I pulled my prayer beads from my purse and hung them from the corner of my monitor.

"Be with me today," I prayed. "Be with all of us."

It was late in the day before I turned my attention to the incoming mail waiting on my desk. I was tired. My brain ached like an overused muscle. Nothing in the day, so far, had made sense.

I opened an envelope from a client. She'd mailed a payment for our services, wrapping her check in a sheet of notepaper before tucking it into the return envelope we'd sent her.

I studied the paper. The woman's name was neatly printed across its top. Across the bottom a pretty row of grape hyacinth, red tulips, and daffodils graced the page. I permitted myself a moment to admire the flowers, whose rendering reminded me of a botanical illustration.

I realized the flowers were all spring bulbs. No random mixing of sunflowers and irises here: these flowers, if planted together, would bloom together. They belonged together.

The flowers made sense.

I plucked my prayer beads from the monitor, felt the smooth stones, fingered the cross that hangs from them.

And I offered up thanks that God is in control, even when Wall Street is spinning like a kamikaze.
13 Your kingdom is an everlasting kingdom,
And Your dominion endures throughout all generations.
 14 The LORD sustains all who fall
And raises up all who are bowed down.
15 The eyes of all look to You,
And You give them their food in due time.
16 You open Your hand
And satisfy the desire of every living thing.
Psalm 145:13-16 (NASB)


Friday, August 12, 2011

Minor Misery, Major Joy

 A Lovely Cast. Art by Tanya Yorks. Spring, 2008.

True Confessions

If we meet on the street and you ask say, "How are you?" I'm likely to say, "Just fine, thanks. How are you?" And I'll smile as I listen as you answer. 

And odds are good that I'm lying. Sort of.

For seven months I've had a strange form of hives. They're caused by pressure against my skin, so they pop up when I remove my shoes. Or comb my hair. Or sit on a hard surface. After 20 minutes of burning, the pain disappears, but the welt on my skin remains for an hour or so. You can see an example here.

They're ephemeral and persistent all at once. And they bring a bit of misery. Benign, itchy, misery.

As I march through midlife, the arthritis that developed in my 30s has progressed. I've had surgery on both thumbs to remove bones rusted beyond use. Blouses that button are an indulgence reserved for "good days." Over the past few years, the base of my spine has been collecting corrosion between its vertebra, too.

The "good days" don't visit me as often as they once did.

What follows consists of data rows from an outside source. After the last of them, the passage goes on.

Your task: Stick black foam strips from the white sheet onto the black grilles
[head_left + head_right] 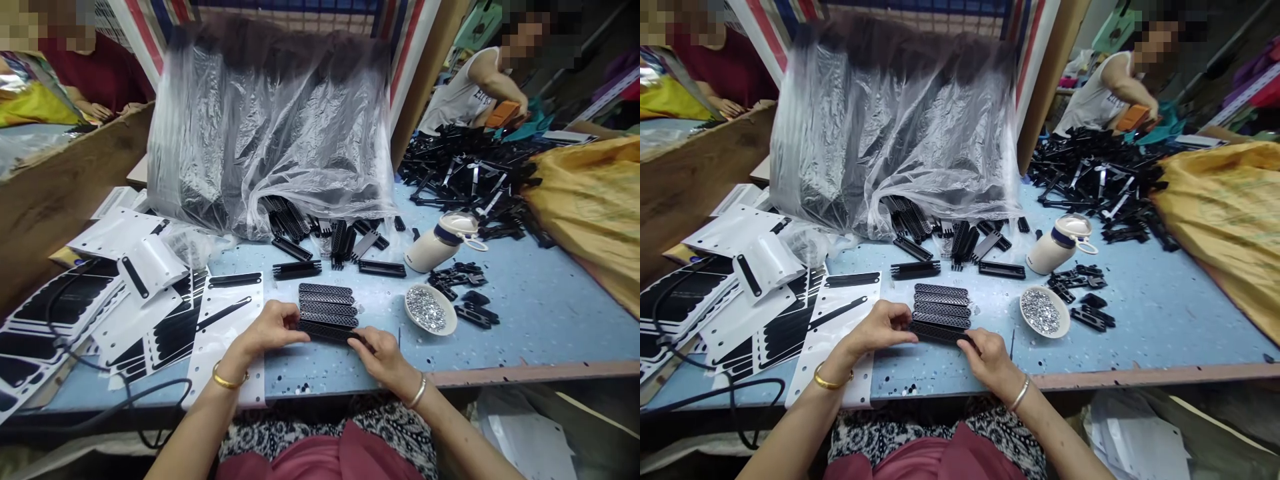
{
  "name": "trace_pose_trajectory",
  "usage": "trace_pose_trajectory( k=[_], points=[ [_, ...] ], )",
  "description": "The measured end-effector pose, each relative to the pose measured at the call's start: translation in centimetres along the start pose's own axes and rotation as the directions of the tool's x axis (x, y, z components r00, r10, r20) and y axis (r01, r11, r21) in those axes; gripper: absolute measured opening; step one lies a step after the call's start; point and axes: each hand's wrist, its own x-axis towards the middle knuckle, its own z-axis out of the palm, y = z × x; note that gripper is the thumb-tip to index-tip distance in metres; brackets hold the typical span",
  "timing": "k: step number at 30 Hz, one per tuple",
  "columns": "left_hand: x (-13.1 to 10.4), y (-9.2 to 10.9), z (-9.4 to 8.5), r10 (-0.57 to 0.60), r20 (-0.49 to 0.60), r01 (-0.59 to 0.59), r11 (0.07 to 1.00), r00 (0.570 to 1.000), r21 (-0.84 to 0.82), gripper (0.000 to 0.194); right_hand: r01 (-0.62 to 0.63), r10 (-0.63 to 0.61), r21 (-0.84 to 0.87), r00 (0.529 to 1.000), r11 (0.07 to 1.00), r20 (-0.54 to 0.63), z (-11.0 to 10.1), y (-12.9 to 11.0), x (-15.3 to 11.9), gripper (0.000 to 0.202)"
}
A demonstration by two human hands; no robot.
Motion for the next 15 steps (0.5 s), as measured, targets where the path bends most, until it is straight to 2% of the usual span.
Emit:
trace_pose_trajectory(
  k=[5, 8, 9, 11, 13, 14, 15],
  points=[
    [0.1, -0.1, 0.2, -0.045, 0.038, 0.041, 0.994, 0.998, 0.098, 0.019, -0.195, 0.199, 0.120, 0.980, 0.973, -0.023, 0.7, 0.0, 0.1, 0.026],
    [0.3, -0.3, 0.1, -0.049, 0.053, 0.041, 0.990, 0.997, 0.135, 0.025, -0.221, 0.224, 0.153, 0.974, 0.963, -0.007, 0.7, -0.1, 0.1, 0.025],
    [0.4, -0.3, 0.0, -0.038, 0.019, 0.035, 0.989, 0.999, 0.145, 0.027, -0.215, 0.219, 0.149, 0.976, 0.965, -0.011, 0.5, -0.1, 0.1, 0.025],
    [0.5, -0.5, 0.0, 0.012, -0.167, 0.017, 0.985, 0.986, 0.169, 0.027, -0.191, 0.199, 0.110, 0.978, 0.975, -0.064, 0.0, -0.1, 0.4, 0.023],
    [0.7, -0.9, 0.3, 0.088, -0.422, -0.005, 0.981, 0.902, 0.192, 0.026, -0.161, 0.169, 0.057, 0.971, 0.985, -0.168, -0.5, 0.2, 1.1, 0.021],
    [0.9, -1.1, 0.5, 0.128, -0.507, -0.025, 0.978, 0.852, 0.205, 0.028, -0.151, 0.155, 0.038, 0.963, 0.988, -0.219, -0.6, 0.4, 1.6, 0.021],
    [1.2, -1.4, 0.8, 0.167, -0.542, -0.051, 0.974, 0.824, 0.223, 0.033, -0.145, 0.148, 0.027, 0.955, 0.989, -0.259, -0.6, 0.7, 2.3, 0.022]
  ],
)
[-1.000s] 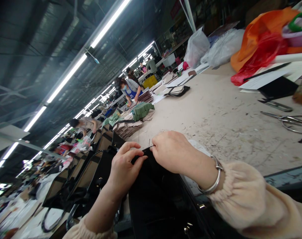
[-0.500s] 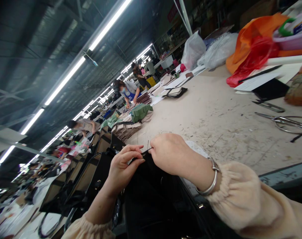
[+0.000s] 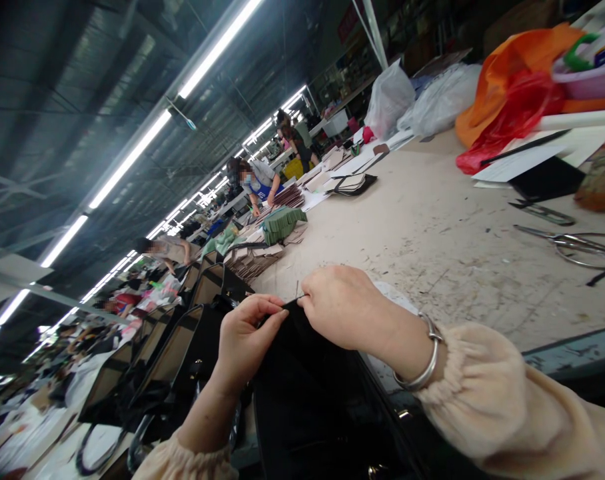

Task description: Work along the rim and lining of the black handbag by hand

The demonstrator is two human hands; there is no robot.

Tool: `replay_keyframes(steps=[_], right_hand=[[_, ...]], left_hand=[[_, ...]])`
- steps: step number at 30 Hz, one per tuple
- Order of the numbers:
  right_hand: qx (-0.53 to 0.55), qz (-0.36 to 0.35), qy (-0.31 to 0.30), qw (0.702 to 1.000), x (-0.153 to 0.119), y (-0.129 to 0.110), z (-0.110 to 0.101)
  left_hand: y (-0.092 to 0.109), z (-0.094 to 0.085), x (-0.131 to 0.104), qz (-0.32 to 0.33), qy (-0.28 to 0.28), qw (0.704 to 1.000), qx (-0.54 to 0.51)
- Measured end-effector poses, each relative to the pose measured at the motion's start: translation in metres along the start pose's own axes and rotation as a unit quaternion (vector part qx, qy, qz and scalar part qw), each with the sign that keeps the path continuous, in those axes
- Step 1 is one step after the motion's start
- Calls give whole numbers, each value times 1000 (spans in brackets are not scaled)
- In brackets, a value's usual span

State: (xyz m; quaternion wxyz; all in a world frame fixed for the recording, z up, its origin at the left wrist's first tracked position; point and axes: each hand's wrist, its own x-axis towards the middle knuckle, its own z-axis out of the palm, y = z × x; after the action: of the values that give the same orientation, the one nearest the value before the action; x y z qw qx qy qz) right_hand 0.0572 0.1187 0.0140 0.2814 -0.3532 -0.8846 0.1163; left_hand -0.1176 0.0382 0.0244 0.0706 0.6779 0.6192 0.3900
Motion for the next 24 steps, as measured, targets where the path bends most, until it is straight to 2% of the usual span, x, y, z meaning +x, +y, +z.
replay_keyframes(steps=[8,12,19,24], right_hand=[[-6,4,-2,1000,0,0,1],[-8,3,1,1000,-1,1,0],[-6,7,-5,1000,0,1,0],[-5,0,-5,1000,-1,1,-1]], left_hand=[[0,4,-1,-98,14,994,-45],[-1,3,-2,-127,9,991,-49],[-4,0,-2,-142,-6,986,-91],[-5,-10,-6,-112,-63,992,12]])
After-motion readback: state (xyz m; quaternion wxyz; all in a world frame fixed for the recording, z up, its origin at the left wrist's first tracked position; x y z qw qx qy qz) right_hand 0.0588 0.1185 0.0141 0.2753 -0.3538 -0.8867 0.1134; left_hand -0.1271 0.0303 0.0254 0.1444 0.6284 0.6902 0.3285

I was reared in a family that didn't favor whining and wallowing. Years of training contribute to my response of "fine" when you ask how I am. And I remind myself that the conditions I live with don't threaten my longevity. I have a friend who's just learned that her cancer has returned.  Another friend stages garage sales and sells t-shirts to help fund cancer treatment for her five-year-old granddaughter. Stacked beside serious illnesses like those, who am I to gripe about the gnawing in my back, or fingers that stiffen and refuse to slip buttons through holes?

So in terms of my physical state, I'm bending the truth--or snapping it in two--if I tell you I'm fine.

But there's more to the story.

Two thousand years ago, God came to earth as a Man. He walked among us, taught us about love, then showed us love as He marched up a hill, was nailed to a cross, and died. Because He paid that price, sacrificing Himself for my sins, my future glows.

One day, in 35 years or the day after tomorrow, He'll call me home to take my place in His kingdom. There's no cancer in heaven, no hives, no arthritis. Instead, I will spend eternity worshiping Him in a place of perfection.

When I consider heaven I realize that my entire life on earth is ephemeral, like these pesky hives. It will pass away, and something better awaits me.

The hope of eternity fills me with great joy. So while my body hurts, it is well with my soul.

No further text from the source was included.